Au cours de cette plénière du 22 mai, 88 sénateurs ont voté pour la levée des immunités de Joseph Kabila sur 96 votants. Seuls cinq (5) ont voté contre tandis que trois bulletins nuls ont été enregistrés, soit aucune abstention. Ce vote traduit la décision du Sénat d’autoriser la justice militaire à engager des poursuites à son encontre.
Le mois dernier, le ministre de la Justice, Constant Mutamba avait saisi la justice militaire afin d’engager des poursuites contre l’ancien Chef de l’État et sénateur à vie « pour sa participation directe » au mouvement AFC/M23 dans le contexte d’intensification du conflit dans l’est de la RDC. Le procureur général de l’armée congolaise avait alors déposé une requête auprès de la Chambre haute du Parlement pour réclamer la levée de son immunité, l’accusant de « trahison, crimes de guerre, crimes contre l’humanité et participation à un mouvement insurrectionnel ».

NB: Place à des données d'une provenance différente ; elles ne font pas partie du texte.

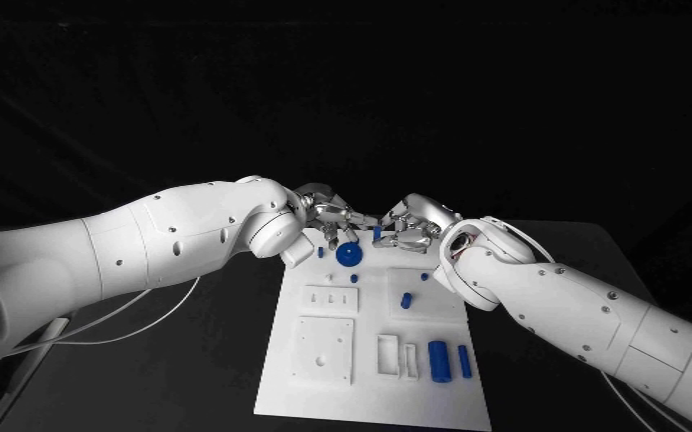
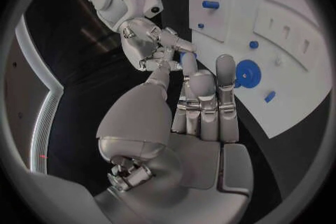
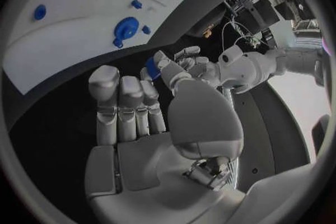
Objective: Assemble the parts on the task board
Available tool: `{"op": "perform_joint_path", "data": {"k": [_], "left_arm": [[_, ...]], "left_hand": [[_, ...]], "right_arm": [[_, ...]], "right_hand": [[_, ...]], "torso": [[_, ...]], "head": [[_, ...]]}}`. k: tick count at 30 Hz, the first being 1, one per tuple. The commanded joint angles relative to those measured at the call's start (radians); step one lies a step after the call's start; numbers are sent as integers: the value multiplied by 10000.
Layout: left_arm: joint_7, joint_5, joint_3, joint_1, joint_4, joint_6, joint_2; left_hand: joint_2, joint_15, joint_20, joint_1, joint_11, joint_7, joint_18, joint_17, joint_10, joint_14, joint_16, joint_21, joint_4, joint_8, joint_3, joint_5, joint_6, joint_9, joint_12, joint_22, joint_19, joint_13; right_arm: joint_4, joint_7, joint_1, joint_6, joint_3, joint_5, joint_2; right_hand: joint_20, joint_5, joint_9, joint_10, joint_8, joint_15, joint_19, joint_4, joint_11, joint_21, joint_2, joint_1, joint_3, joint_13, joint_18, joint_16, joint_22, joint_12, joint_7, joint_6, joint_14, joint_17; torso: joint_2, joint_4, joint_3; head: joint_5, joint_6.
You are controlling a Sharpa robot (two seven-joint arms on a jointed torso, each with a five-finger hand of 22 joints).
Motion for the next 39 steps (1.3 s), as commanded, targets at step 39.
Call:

Personnage secret et taiseux, l’ancien Président de la République a annoncé en avril dernier, la fin de son exil et son prochain retour au pays, via la ville de Goma, une zone contrôlée par les rebelles de l’AFC-M23, un groupe armé soutenu par le Rwanda et dont il lui était reproché la collusion. Pour Kinshasa, cette décision renforçait les soupçons et les accusations portées contre lui.
Dans la foulée, les services de sécurité ont perquisitionné les propriétés privées de l’ancien Président de la RDC notamment ses résidences de Kingakati à Kinshasa, et Kashamata à Lubumbashi, dans le Haut-Katanga.